Activity: Give back exactly the lines of the data below, starting with the line that has "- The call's" and going on through the line that has "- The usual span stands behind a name".

-- Opening Marker --

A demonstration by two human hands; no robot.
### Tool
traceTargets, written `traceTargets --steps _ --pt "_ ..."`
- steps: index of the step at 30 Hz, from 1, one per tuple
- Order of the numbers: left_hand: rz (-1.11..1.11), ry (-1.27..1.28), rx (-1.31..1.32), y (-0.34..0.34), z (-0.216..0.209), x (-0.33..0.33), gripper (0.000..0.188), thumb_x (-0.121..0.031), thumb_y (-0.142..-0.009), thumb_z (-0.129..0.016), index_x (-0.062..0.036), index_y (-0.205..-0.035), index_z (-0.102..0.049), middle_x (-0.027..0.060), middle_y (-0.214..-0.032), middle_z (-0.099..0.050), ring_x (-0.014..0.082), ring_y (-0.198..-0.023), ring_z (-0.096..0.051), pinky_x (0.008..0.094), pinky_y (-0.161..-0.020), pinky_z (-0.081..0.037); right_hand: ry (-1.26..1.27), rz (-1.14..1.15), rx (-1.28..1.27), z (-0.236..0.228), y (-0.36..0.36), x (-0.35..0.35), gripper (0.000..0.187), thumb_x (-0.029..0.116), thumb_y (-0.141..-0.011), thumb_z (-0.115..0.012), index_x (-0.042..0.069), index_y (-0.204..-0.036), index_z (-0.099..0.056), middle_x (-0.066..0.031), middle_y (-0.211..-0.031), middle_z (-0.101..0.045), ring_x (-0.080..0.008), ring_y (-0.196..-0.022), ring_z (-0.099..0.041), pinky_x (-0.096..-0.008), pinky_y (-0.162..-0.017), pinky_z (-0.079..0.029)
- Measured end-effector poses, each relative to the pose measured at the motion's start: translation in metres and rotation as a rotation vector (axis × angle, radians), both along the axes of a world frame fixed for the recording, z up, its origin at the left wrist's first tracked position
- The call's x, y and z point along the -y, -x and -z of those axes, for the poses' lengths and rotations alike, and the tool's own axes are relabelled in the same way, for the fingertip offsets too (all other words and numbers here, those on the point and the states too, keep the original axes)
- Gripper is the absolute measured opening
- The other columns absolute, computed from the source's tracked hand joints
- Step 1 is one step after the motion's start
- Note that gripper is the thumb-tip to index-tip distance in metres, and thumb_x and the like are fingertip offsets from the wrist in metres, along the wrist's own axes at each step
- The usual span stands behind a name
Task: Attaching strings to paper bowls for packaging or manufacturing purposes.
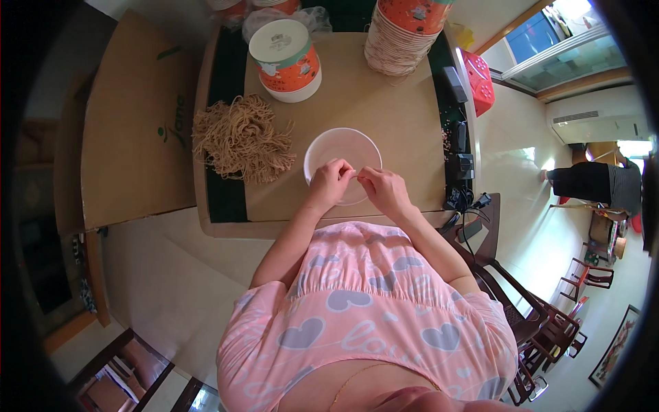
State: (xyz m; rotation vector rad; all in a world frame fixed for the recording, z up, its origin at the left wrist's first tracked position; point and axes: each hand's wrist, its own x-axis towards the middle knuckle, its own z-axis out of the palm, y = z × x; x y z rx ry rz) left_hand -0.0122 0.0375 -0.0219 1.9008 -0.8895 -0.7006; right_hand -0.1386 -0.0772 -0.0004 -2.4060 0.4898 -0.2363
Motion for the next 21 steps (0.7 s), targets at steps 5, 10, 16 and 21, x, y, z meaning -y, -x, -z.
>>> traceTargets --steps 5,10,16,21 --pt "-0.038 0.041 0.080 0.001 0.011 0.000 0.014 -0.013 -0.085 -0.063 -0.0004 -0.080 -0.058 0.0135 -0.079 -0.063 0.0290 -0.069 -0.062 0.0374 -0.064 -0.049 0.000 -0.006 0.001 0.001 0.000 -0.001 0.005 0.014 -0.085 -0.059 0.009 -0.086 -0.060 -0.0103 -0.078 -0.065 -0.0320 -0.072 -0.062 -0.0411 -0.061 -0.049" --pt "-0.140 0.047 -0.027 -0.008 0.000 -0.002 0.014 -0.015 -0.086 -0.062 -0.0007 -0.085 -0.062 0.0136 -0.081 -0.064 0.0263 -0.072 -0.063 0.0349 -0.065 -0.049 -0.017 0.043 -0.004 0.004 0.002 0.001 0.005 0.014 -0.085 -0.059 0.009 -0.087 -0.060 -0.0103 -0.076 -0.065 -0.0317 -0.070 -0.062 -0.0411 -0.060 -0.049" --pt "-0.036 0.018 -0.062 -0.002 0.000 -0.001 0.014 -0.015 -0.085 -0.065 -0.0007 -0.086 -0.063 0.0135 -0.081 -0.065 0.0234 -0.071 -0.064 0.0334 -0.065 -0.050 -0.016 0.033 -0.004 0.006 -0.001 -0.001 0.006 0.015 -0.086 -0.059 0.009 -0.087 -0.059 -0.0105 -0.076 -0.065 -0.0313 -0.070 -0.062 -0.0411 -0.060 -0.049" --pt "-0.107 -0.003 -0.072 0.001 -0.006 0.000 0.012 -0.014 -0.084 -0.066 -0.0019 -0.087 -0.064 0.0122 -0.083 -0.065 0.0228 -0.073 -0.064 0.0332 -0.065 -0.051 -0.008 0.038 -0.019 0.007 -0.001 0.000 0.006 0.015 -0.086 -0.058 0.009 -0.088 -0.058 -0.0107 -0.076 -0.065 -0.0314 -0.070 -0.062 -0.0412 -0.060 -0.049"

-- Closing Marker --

Task output:
- The call's x, y and z point along the -y, -x and -z of those axes, for the poses' lengths and rotations alike, and the tool's own axes are relabelled in the same way, for the fingertip offsets too (all other words and numbers here, those on the point and the states too, keep the original axes)
- Gripper is the absolute measured opening
- The other columns absolute, computed from the source's tracked hand joints
- Step 1 is one step after the motion's start
- Note that gripper is the thumb-tip to index-tip distance in metres, and thumb_x and the like are fingertip offsets from the wrist in metres, along the wrist's own axes at each step
- The usual span stands behind a name

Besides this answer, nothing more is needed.